• _Supplied material_
-----

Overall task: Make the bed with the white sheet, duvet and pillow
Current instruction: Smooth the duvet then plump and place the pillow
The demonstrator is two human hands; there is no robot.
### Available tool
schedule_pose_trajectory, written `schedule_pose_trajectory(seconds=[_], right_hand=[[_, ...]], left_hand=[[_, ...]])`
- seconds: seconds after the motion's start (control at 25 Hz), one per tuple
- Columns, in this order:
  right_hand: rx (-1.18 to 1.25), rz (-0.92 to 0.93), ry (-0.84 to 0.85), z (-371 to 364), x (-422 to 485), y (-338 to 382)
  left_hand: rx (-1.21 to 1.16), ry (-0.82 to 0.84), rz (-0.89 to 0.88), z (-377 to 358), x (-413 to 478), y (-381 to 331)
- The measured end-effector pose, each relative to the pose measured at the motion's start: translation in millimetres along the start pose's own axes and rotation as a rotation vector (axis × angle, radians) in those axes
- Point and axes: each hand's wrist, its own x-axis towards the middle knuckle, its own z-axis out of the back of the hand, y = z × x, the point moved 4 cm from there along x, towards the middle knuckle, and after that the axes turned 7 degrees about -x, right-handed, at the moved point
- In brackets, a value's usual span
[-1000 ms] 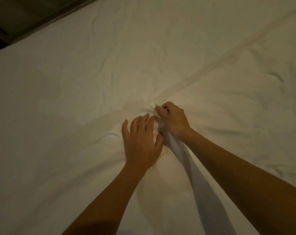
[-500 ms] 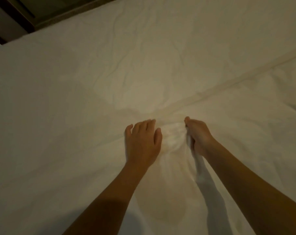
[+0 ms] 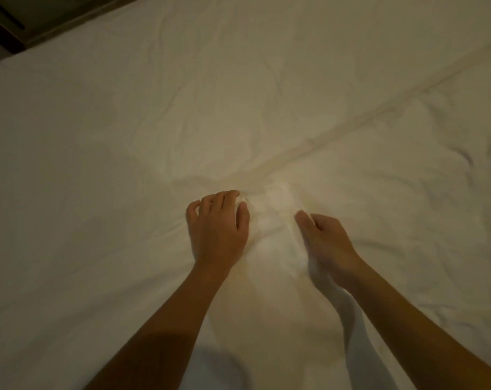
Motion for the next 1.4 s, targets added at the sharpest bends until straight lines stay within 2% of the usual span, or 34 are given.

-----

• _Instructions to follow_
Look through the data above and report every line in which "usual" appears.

• _Exercise output_
- In brackets, a value's usual span
Motion for the next 1.4 s, targets added at the sharpest bends until straight lines stay within 2% of the usual span, or 34 are given.

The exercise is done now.